Problem statement: In the listing below, find the line that contains "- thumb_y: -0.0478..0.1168" and the line that contains "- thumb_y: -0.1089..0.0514". Quote both and every line between them, exactly, and nothing more.

Provided material:
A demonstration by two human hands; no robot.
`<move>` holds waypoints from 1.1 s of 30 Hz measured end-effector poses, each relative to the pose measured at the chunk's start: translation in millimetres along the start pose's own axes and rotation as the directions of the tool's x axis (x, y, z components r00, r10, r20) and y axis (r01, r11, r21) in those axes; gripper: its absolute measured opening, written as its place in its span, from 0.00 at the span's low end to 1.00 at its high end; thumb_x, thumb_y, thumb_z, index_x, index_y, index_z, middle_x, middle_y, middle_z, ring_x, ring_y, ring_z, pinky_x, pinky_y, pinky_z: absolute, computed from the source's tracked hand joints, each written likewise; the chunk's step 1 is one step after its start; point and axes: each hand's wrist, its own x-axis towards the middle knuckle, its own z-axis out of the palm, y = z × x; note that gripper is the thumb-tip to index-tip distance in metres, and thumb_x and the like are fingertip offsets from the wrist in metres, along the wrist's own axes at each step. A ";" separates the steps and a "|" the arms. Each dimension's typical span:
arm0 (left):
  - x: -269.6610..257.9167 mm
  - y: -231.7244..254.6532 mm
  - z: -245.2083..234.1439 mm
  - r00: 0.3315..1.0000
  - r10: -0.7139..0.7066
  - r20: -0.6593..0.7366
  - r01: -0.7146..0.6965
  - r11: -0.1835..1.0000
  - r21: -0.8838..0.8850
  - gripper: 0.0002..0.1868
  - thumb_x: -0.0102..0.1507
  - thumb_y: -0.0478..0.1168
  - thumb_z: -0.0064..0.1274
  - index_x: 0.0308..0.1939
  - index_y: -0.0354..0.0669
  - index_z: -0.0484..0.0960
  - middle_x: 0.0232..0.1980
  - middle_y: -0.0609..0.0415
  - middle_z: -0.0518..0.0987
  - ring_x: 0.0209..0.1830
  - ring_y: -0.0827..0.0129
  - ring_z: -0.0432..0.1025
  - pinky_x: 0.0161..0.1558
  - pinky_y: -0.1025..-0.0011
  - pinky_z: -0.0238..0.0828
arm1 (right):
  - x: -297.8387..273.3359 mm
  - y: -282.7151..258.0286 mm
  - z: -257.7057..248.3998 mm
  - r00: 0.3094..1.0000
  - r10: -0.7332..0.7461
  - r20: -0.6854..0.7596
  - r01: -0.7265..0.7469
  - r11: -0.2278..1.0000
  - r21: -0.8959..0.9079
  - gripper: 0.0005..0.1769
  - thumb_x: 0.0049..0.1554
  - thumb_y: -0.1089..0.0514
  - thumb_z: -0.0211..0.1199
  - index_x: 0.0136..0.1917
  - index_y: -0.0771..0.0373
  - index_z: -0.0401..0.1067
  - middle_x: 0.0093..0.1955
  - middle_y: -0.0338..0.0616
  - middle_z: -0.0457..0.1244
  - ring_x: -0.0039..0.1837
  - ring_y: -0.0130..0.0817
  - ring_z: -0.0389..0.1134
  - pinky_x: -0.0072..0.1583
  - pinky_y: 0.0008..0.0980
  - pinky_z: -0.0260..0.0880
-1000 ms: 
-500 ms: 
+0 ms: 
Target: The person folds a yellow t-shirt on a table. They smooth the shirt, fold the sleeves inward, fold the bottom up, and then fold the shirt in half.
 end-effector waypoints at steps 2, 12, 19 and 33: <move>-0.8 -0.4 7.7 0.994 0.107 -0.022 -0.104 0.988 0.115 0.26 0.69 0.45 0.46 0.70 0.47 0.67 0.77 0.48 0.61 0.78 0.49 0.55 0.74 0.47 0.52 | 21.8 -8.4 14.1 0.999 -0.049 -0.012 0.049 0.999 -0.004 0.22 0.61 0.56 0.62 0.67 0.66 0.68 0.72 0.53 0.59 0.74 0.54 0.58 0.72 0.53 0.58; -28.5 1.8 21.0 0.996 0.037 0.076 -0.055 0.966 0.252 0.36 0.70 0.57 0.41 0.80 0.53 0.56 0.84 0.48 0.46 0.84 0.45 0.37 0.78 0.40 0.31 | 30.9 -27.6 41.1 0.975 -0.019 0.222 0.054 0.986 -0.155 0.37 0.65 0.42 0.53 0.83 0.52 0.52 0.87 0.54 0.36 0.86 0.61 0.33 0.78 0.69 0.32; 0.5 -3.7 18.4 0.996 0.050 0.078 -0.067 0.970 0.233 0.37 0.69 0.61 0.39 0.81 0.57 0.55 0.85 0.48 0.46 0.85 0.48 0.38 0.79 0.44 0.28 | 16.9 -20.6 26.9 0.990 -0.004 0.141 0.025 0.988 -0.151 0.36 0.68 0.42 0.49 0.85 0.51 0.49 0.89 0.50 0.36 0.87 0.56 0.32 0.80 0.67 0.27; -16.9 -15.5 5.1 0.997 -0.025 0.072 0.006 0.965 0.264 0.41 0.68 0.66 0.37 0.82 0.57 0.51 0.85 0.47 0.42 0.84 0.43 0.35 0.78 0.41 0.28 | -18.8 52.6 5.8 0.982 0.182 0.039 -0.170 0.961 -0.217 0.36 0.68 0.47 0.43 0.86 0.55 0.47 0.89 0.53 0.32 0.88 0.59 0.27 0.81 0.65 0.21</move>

Result:
  - thumb_y: -0.0478..0.1168
  - thumb_z: -0.0064..0.1274
  - index_x: 0.0308..0.1939
  - index_y: -0.0354..0.0669
  - index_z: -0.0484..0.0960
  - middle_x: 0.0232..0.1980
  - middle_y: -0.0609..0.0415
  - middle_z: -0.0518..0.0987
  - ring_x: 0.0209..0.1830
  - ring_y: -0.0827..0.0129
  - ring_z: -0.0432..0.1025
  - pinky_x: 0.0161..0.1558
  - pinky_y: -0.1025..-0.0011
  - pinky_z: -0.0238..0.0828
arm1 (right):
  - x: -297.8387..273.3359 mm
  - y: -282.7151..258.0286 mm
  - z: -257.7057..248.3998 mm
  - r00: 0.3094..1.0000
  - r10: -0.7332..0.7461
  - r20: -0.6854..0.7596
  - r01: -0.7265..0.7469
  - r11: -0.2278..1.0000
  - r21: -0.8959..0.9079
  - gripper: 0.0005..0.1769
  - thumb_x: 0.0049..0.1554
  - thumb_y: -0.1089..0.0514

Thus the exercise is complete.